== What to work on ==
Filter this data down to the lines that hold "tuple", and copy them.

== Extracted data ==
--------
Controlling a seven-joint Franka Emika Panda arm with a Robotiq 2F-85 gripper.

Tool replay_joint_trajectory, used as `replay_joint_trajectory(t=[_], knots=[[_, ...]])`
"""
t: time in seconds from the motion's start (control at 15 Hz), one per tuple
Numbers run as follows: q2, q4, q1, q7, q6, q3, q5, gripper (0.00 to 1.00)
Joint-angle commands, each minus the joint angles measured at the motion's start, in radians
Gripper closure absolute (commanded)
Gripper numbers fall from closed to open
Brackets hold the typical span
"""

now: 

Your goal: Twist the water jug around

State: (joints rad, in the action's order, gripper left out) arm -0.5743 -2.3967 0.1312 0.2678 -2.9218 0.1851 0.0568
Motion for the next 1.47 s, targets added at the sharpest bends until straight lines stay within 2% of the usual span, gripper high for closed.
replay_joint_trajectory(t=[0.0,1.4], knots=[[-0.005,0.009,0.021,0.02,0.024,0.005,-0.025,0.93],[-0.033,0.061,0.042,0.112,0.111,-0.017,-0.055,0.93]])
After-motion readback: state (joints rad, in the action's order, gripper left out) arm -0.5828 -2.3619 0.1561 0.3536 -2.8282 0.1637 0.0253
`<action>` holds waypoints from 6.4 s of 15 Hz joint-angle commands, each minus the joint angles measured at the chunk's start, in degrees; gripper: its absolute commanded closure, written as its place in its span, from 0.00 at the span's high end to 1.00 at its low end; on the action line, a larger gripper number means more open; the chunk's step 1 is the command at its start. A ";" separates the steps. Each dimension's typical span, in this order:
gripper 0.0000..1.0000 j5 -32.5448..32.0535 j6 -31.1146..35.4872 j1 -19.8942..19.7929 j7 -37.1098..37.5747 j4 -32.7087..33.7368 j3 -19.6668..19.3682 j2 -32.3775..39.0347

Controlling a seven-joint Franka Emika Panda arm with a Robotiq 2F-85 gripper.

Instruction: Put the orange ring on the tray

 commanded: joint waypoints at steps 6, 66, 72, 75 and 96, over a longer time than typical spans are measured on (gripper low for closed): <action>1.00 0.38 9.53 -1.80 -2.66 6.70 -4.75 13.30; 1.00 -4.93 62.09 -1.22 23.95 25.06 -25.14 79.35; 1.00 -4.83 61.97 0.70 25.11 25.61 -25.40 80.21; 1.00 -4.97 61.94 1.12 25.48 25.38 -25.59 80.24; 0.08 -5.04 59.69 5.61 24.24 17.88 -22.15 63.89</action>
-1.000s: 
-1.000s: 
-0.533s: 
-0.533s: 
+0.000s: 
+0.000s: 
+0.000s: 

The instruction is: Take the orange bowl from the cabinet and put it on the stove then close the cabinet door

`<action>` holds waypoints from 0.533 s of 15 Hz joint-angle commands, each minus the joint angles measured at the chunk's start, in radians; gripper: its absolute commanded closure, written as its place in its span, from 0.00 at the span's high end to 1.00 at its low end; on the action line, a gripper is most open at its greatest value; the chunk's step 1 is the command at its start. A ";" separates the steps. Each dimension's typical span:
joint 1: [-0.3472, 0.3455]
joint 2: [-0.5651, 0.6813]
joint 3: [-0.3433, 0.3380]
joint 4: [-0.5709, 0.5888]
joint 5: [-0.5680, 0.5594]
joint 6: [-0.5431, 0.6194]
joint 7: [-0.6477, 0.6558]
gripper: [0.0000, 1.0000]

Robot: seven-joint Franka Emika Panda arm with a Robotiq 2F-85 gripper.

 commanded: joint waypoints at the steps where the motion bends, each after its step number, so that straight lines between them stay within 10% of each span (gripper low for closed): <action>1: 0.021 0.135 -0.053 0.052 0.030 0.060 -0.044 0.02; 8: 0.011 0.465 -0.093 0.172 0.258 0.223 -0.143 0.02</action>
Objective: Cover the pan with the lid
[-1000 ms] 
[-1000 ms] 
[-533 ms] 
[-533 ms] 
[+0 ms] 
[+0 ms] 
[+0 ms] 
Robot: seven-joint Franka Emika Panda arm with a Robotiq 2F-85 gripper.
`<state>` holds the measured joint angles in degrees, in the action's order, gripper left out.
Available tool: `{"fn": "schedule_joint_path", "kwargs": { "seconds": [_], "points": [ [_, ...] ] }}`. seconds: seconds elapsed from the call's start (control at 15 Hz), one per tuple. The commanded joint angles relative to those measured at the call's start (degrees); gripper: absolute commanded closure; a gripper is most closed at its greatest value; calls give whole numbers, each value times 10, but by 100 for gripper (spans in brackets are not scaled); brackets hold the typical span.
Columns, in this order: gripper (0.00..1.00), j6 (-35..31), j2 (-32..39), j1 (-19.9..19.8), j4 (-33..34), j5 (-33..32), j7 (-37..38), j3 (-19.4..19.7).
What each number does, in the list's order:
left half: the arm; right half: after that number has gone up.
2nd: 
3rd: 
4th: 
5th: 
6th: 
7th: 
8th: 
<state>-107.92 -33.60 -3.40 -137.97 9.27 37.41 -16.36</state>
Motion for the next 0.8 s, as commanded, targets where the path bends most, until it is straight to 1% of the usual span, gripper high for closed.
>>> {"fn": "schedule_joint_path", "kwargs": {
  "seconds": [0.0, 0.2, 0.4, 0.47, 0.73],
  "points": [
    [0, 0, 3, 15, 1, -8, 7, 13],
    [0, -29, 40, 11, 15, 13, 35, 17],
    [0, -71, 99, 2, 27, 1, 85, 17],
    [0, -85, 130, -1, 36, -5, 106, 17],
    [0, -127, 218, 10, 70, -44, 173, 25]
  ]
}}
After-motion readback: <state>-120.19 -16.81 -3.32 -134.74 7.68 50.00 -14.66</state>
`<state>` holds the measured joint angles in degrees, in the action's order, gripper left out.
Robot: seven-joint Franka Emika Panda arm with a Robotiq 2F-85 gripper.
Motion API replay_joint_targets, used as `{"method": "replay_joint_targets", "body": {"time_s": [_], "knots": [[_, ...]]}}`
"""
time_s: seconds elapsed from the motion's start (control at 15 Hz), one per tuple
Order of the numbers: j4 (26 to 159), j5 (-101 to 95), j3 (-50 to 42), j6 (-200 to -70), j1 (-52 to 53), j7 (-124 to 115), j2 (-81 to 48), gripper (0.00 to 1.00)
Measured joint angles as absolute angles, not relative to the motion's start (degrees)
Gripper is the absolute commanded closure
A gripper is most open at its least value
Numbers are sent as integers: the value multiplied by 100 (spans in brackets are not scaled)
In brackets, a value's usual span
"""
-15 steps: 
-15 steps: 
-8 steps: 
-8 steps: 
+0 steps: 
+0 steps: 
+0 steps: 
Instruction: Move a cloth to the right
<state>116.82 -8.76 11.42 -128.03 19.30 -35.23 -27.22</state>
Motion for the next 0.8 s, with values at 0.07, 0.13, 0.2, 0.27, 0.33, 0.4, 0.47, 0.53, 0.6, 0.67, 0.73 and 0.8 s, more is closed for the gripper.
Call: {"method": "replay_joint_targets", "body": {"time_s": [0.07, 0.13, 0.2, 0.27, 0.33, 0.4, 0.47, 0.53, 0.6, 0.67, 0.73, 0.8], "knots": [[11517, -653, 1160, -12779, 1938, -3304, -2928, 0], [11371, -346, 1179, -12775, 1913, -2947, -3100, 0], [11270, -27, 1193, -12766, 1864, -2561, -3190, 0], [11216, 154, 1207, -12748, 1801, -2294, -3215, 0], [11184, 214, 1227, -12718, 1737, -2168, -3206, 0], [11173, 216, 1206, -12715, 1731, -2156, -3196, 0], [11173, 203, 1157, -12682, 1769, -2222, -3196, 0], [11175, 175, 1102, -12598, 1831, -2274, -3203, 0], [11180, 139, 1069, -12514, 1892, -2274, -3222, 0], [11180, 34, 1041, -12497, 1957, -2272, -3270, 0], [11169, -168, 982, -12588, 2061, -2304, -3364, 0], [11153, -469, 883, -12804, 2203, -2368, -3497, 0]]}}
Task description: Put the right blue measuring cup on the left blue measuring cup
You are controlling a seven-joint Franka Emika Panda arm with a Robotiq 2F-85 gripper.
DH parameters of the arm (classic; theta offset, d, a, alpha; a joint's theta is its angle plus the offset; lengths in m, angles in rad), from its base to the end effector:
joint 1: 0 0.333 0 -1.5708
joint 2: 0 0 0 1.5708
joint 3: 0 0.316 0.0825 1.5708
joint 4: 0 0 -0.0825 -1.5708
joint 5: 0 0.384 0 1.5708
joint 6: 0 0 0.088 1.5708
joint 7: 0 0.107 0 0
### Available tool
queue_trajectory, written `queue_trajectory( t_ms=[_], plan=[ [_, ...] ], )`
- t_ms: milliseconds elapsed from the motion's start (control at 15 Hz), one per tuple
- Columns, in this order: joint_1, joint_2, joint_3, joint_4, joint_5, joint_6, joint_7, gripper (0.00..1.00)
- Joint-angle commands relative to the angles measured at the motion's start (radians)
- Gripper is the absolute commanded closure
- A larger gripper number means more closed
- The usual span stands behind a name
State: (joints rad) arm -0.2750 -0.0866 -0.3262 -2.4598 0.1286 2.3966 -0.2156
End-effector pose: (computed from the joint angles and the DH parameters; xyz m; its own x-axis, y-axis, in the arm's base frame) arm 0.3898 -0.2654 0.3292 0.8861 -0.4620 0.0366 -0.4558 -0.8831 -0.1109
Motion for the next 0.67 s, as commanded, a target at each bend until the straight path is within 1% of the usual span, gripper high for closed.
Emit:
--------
== Response to the task ==
t: time in seconds from the motion's start (control at 15 Hz), one per tuple
Available tool: `{"fn": "schedule_joint_path", "kwargs": { "seconds": [_], "points": [ [_, ...] ] }}`. seconds: seconds elapsed from the call's start (control at 15 Hz), one per tuple. The commanded joint angles relative to those measured at the call's start (degrees); gripper: absolute commanded closure; a gripper is most closed at its greatest value; calls give whole numbers, each value times 10, but by 100 for gripper (spans in brackets are not scaled); brackets hold the typical span.
time_s: seconds elapsed from the motion's start (control at 15 Hz), one per tuple
- t_ms: milliseconds elapsed from the motion's start (control at 15 Hz), one per tuple

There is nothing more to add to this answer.